In a moment it was over. Harry had his diagnosis. She was anemic; they all were. They couldn't resist that fifty dollars.

“Married?” he asked.

“Nah,” she said hesitantly.

“Better not waste any time. You're pregnant.”

“Prag-nant?” she repeated.

“You're going to have a baby.”

A joyful light broke across her face. “Aw! Is that all! I thought maybe it was a too-more. A baby I can take care of nicely. Tell me, Doctor, will it be boy or girl?”

“A boy,” Harry said wearily.
The slut!
Why did it always irritate him so?

She got up from the couch with a lithe, careless grace. “Thank you, Doctor. I will go tell Georgie. He will be angry for a little, but I know how to make him glad.”

There were others waiting in the consultation rooms, contemplating their symptoms. Harry checked the panel: a woman with pleurisy, a man with cancer, a child with rheumatic fever. . . . But Harry stepped out into the clinic to see if the girl dropped anything into the donation box as she passed. She didn't. Instead, she paused by the shover hawking his wares just outside the clinic door.

“Get your aureomycin here,” he ranted, “your penicillin, your terramycin. A hypodermic with every purchase. Good health! Good health! Don't let that infection cost you your job, your health, your life. Get your filters, your antiseptics, your vitamins. Get your amulets, your good-luck charms. I have here a radium needle which has already saved thirteen lives. And here is an ampule of
elixir vitae.
Get your ilotycin here. . . .”

The girl bought an amulet and hurried off to Georgie. A lump of anger burned in Harry's throat.

The throngs were still marching silently in the street. In the back of the clinic, a woman was kneeling at the
operating table. She took a vitamin pill and a paper cup of tonic from the dispensary.

Behind the walls the sirens started.

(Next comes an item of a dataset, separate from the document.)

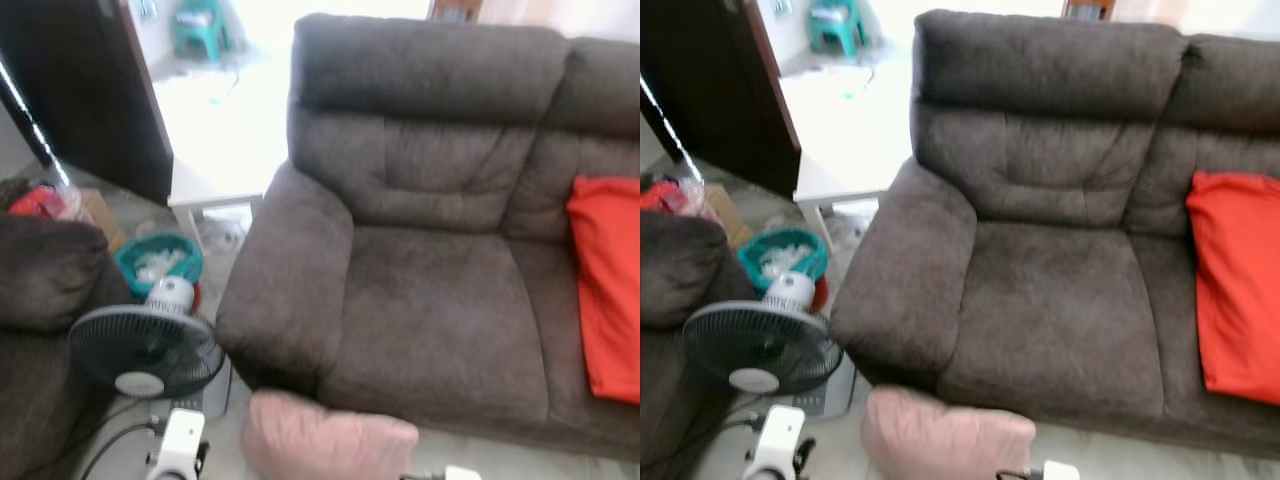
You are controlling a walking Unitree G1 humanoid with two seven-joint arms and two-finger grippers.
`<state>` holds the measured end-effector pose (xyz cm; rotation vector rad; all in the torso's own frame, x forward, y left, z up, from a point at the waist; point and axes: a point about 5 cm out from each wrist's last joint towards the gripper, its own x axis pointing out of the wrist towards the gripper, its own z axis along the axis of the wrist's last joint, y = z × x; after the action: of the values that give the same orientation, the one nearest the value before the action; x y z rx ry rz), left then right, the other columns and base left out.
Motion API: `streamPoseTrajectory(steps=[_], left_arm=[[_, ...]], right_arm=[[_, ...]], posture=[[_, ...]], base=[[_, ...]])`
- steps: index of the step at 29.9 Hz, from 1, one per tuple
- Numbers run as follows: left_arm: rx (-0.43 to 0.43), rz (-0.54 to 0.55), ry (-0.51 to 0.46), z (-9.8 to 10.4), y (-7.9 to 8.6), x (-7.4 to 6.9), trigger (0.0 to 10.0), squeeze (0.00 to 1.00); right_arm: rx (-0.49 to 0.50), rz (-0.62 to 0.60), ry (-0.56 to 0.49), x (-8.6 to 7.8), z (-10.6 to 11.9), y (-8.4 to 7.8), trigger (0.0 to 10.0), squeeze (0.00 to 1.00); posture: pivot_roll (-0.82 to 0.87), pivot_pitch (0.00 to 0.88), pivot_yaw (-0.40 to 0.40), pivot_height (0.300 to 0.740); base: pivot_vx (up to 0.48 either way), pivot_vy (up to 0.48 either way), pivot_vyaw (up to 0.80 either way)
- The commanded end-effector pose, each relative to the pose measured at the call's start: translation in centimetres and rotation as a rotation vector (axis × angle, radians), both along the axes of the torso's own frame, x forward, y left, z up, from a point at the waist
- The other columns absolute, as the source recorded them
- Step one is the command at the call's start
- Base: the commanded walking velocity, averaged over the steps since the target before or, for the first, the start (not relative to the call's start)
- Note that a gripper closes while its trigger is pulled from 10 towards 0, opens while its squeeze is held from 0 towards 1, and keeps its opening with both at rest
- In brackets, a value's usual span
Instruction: Move the pillow to the sofa from floor
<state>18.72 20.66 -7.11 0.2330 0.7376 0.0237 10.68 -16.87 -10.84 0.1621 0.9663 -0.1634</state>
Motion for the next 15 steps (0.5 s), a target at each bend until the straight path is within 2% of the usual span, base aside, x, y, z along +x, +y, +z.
streamPoseTrajectory(steps=[1, 6, 9, 12, 13, 15], left_arm=[[0.011, -0.003, 0.019, -0.2, 0.2, -0.5, 10.0, 0.00], [0.012, -0.003, 0.016, -0.2, 0.3, -0.5, 10.0, 0.00], [0.013, 0.004, -0.027, 0.2, 0.5, 0.0, 10.0, 0.00], [0.017, 0.004, -0.078, 0.8, 0.5, 0.9, 10.0, 0.00], [0.021, 0.011, -0.137, 1.6, 0.5, 1.9, 10.0, 0.00], [0.021, 0.014, -0.155, 1.8, 0.6, 2.2, 10.0, 0.00]], right_arm=[[0.006, -0.009, 0.037, -1.0, -0.3, 0.1, 10.0, 0.00], [0.006, -0.009, 0.037, -1.0, -0.3, 0.1, 10.0, 0.00], [0.007, -0.010, 0.035, -1.0, -0.3, 0.1, 10.0, 0.00], [0.008, -0.009, 0.033, -1.0, -0.3, 0.1, 10.0, 0.00], [0.009, -0.008, 0.031, -1.0, -0.3, 0.1, 10.0, 0.00], [0.009, -0.008, 0.030, -1.0, -0.3, 0.1, 10.0, 0.00]], posture=[[0.08, 0.016, -0.020, 0.740], [0.08, 0.018, -0.020, 0.740], [0.08, 0.018, -0.021, 0.740], [0.08, 0.018, -0.021, 0.740], [0.08, 0.020, -0.022, 0.740], [0.08, 0.020, -0.022, 0.740]], base=[[0.000, 0.000, 0.00], [0.000, 0.000, 0.00], [0.000, 0.000, 0.00], [0.000, 0.000, 0.00], [0.000, 0.000, 0.00], [0.000, 0.000, 0.00]])
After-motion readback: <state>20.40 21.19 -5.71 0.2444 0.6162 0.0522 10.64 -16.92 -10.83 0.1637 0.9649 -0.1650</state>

Harry turned toward the doorway. The gate in the Medical Center wall rolled up.

First came the outriders on their motorcycles. The people in the street scattered to the walls on either side, leaving a lane down the center of the street. The outriders brushed carelessly close to them—healthy young squires, their nose filters in place, their goggled eyes haughty, their guns slung low on their hips.

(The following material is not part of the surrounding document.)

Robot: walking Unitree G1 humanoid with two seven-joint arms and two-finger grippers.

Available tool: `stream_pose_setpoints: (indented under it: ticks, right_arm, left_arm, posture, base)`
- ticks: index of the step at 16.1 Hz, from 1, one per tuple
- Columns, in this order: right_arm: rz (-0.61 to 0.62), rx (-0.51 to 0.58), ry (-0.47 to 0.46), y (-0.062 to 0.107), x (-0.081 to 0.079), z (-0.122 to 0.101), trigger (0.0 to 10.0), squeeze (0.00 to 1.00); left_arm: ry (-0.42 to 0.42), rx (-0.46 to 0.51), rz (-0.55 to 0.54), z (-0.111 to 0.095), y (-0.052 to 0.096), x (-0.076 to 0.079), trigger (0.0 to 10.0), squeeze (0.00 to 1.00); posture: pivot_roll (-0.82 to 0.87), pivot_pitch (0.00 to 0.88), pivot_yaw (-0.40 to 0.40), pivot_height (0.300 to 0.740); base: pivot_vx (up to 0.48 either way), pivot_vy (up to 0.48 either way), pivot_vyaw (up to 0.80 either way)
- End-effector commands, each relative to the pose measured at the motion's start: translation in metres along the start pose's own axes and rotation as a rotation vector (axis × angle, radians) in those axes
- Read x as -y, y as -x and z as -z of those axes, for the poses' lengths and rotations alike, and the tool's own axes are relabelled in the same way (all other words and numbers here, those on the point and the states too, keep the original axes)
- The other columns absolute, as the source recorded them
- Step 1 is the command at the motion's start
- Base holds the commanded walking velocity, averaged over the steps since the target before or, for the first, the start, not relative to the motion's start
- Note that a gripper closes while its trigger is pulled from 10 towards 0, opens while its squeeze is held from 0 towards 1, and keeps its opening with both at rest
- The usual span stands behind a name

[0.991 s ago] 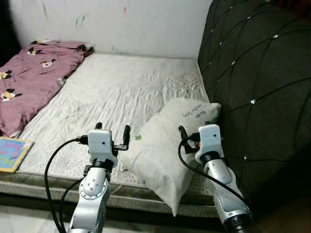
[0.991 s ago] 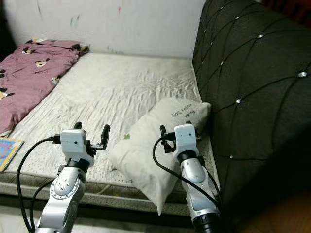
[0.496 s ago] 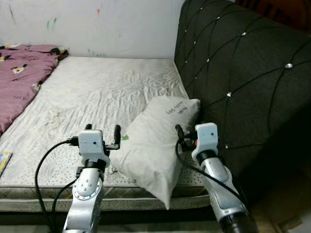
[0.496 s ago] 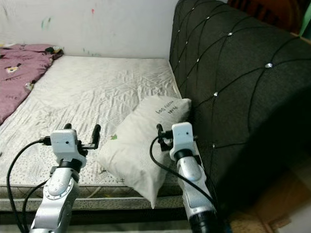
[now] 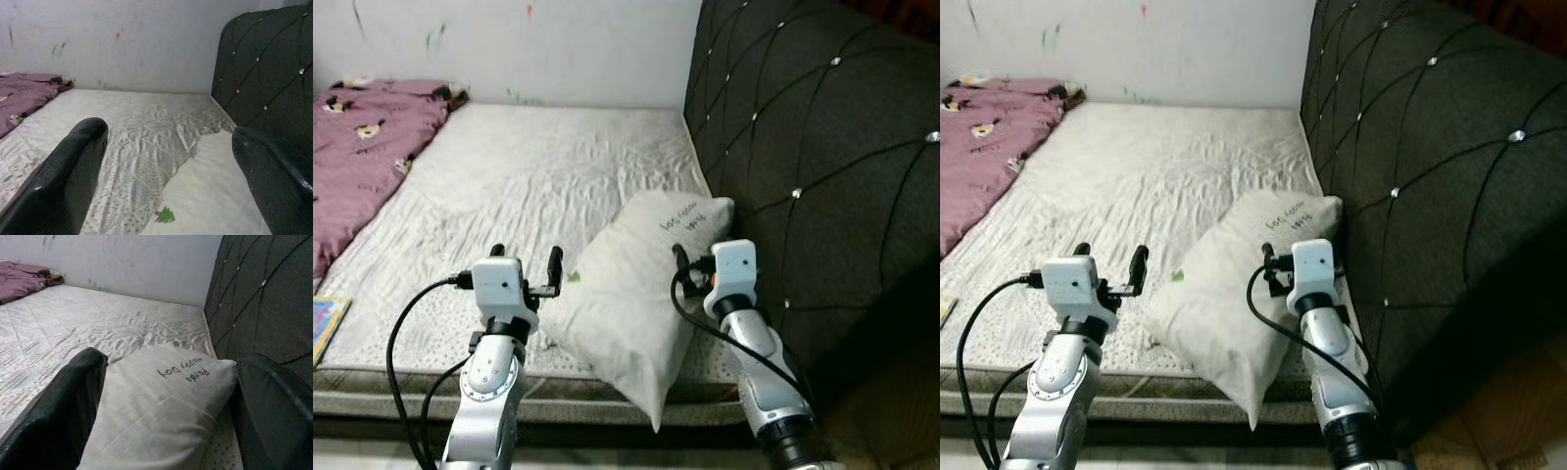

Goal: Clean up the room

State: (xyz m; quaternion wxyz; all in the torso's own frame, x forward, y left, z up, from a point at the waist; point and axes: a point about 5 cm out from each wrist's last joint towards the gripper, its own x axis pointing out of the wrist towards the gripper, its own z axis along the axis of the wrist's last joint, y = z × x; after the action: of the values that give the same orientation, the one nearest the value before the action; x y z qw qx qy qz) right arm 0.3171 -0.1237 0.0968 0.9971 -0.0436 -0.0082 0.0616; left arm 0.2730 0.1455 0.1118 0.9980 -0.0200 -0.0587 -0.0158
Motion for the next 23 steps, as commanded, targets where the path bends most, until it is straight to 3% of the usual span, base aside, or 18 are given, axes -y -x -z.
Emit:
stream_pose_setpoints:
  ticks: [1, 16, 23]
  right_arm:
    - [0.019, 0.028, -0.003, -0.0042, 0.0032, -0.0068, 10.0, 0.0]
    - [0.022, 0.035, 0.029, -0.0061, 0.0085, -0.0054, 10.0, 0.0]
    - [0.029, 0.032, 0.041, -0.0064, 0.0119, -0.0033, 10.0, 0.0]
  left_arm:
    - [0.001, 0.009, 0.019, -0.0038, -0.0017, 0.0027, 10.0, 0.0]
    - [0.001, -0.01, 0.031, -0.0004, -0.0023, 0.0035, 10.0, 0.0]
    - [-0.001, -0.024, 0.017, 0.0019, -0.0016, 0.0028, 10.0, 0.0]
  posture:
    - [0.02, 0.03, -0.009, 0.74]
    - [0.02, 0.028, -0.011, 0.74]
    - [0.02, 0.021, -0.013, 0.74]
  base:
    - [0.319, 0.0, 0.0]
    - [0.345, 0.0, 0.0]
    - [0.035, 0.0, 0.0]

That would have been something, Harry thought enviously—to have been a company policeman. There was a dash to them, a hint of violence. They were hell on wheels. And if they were one-tenth as successful with women as they were reputed to be, there was no woman—from citizen through technician and nurse up to their suburban peers—who was immune to their virility.

Well, let them have the glamour and the women. He had taken the safer and more certain route to immortality. Few company policemen made it.

After the outriders came an ambulance, its armored ports closed, its automatic 40-millimeter gun roaming restlessly for a target. More outriders covered the rear. Above the convoy a helicopter swooped low.

Something glinted in the sunlight, became a line of small round objects beneath the helicopter, dropping in an arc toward the street. One after another they broke with fragile, popping sounds. They strung up through the convoy.